** Problem requirements **
Reproduce the data below word for word, setting aside any picture it holds.

### Dataset extract

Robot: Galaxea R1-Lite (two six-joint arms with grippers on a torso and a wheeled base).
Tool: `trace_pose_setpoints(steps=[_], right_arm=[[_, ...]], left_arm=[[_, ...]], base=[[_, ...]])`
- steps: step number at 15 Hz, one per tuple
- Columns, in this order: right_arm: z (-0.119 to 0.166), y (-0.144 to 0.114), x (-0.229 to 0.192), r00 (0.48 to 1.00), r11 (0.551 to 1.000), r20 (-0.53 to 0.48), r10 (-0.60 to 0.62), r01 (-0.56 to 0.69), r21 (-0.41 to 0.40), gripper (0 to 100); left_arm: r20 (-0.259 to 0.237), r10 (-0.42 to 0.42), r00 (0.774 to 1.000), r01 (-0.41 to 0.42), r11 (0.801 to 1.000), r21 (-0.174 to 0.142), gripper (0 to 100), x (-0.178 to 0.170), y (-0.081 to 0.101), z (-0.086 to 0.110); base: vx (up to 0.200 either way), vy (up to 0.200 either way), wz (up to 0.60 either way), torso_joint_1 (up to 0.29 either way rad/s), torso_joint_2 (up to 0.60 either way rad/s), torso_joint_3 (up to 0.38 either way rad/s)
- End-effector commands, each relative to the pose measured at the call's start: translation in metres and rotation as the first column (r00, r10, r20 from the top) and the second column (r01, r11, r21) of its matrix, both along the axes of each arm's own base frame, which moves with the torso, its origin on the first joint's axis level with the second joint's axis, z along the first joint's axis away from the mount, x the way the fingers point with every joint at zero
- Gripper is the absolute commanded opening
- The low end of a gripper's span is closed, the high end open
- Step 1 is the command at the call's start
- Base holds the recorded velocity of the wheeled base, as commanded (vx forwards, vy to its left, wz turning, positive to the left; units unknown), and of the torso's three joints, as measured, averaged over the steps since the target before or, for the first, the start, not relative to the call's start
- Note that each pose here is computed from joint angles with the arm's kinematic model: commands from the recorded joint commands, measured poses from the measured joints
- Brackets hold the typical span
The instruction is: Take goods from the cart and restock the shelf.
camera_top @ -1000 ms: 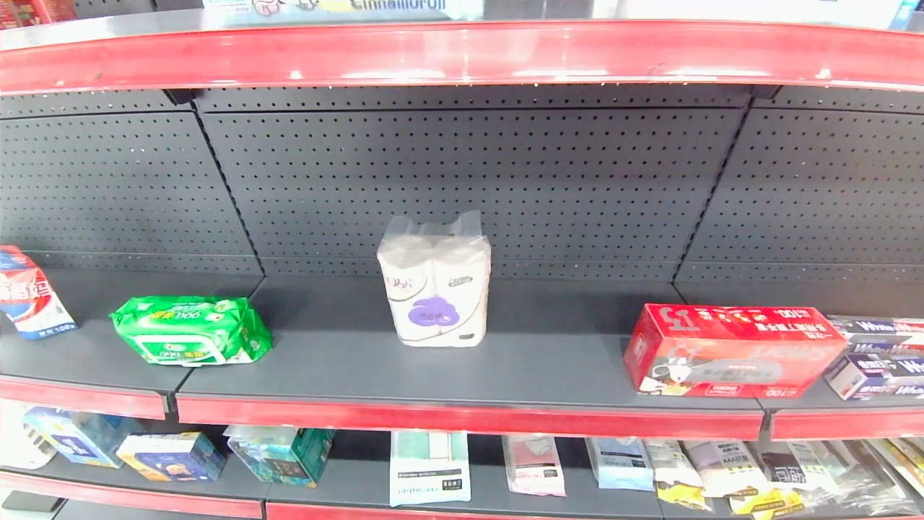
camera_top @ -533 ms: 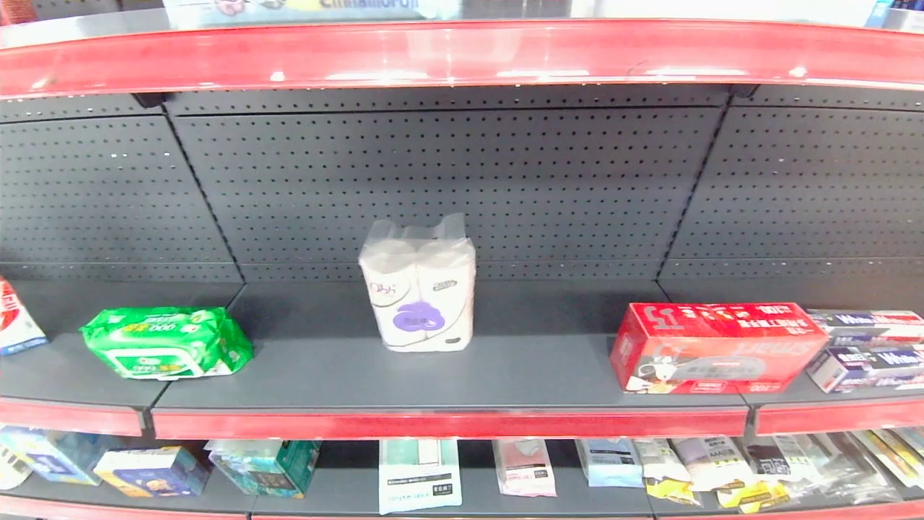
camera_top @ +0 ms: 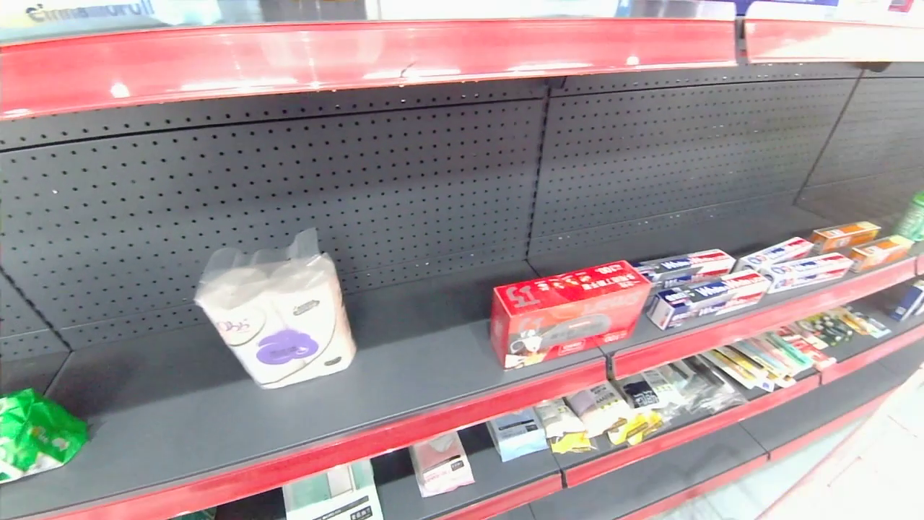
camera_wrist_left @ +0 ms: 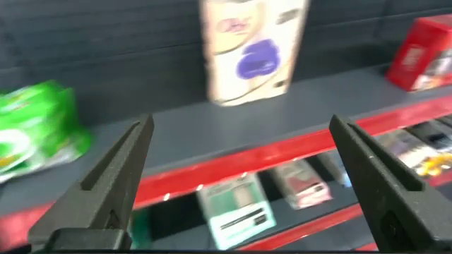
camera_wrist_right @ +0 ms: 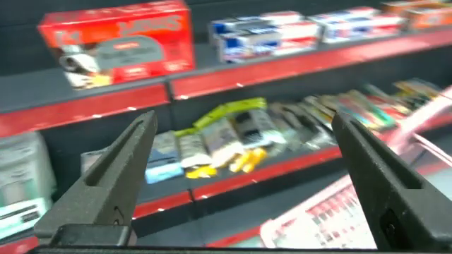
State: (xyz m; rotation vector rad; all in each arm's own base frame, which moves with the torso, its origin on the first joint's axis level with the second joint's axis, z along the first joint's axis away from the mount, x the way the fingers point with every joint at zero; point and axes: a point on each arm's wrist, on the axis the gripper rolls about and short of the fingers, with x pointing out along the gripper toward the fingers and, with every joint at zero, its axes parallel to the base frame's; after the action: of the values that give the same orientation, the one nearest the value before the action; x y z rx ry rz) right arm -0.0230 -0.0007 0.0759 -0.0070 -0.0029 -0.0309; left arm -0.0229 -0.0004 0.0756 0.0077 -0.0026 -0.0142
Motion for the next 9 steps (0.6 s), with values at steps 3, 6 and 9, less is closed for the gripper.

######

** Output of the task **
Robot: Galaxea R1-Lite (two six-joint arms with grippers on a torso and a wheeled base).
Tool: `trace_pose_setpoints(steps=[_], right_arm=[[_, ...]], left_arm=[[_, ...]], base=[[_, ...]])`
- steps: step number at 15 Hz, one per tuple
- Columns, in this order: right_arm: z (-0.119 to 0.166), y (-0.144 to 0.114), x (-0.229 to 0.192), r00 (0.48 to 1.00), r11 (0.551 to 1.000), r20 (-0.53 to 0.48), r10 (-0.60 to 0.62), r01 (-0.56 to 0.69), r21 (-0.41 to 0.40), gripper (0 to 100); left_arm: r20 (-0.259 to 0.237), r10 (-0.42 to 0.42), r00 (0.774 to 1.000), r01 (-0.41 to 0.42), r11 (0.801 to 1.000), r21 (-0.174 to 0.142), gripper (0 to 100), x (-0.178 to 0.170), y (-0.081 to 0.101), z (-0.086 to 0.110); base: vx (up to 0.200 either way), vy (up to 0.200 either way), wz (up to 0.60 either way), torso_joint_1 (up to 0.29 either way rad/s), torso_joint_2 (up to 0.60 either way rad/s), torso_joint_3 (up to 0.38 either way rad/s)
- End-effector commands, each relative to the pose measured at the call's start: translation in metres and rotation as the first column (r00, r10, r20 from the top) and the second column (r01, r11, r21) of its matrix, both along the axes of each arm's own base frame, which moves with the torso, its origin on the first joint's axis level with the second joint's axis, z along the first joint's axis away from the mount, x the way the fingers point with every joint at zero
- Gripper is the absolute commanded opening
- The low end of a gripper's span is closed, the high end open
- Step 1 is the command at the call's start
- Base holds the recorded velocity of the wheeled base, as commanded (vx forwards, vy to its left, wz turning, positive to the left; units unknown), and of the torso's three joints, as measured, averaged over the steps since the target before or, for the first, the start, not relative to the call's start
- Note that each pose here is computed from joint angles with the arm's kinematic model: commands from the recorded joint commands, measured poses from the measured joints
- Brackets hold the typical span
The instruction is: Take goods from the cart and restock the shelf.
camera_top @ -1000 ms: 
camera_top @ -533 ms: 
camera_top @ +0 ms: 
camera_wrist_left @ +0 ms: 
camera_wrist_right @ +0 ms: 
State: (xyz m; rotation vector rad; all in each arm's own base frame, which moves with the torso, its origin on the first joint's axis level with the second joint's axis, z along the first joint's axis away from the mount, x the way the fingers point with every joint at zero; point and axes: a point on each arm's wrist, on the axis the gripper rolls about and short of the fingers, with x pointing out along the gripper toward the fingers and, with every joint at zero, its axes parallel to the base frame's; after the action: of the values that give the same orientation, the one nearest the value before the action; x y z rx ry rz) right arm -0.0230 -0.0007 0.0759 -0.0070 -0.0029 -0.0309; left arm -0.0229 -0.0004 0.0756 0.0077 -0.0026 -0.0142
Motion for the next 9 steps (0.6 s), with values at steps 3, 6 and 9, less is closed for the gripper.

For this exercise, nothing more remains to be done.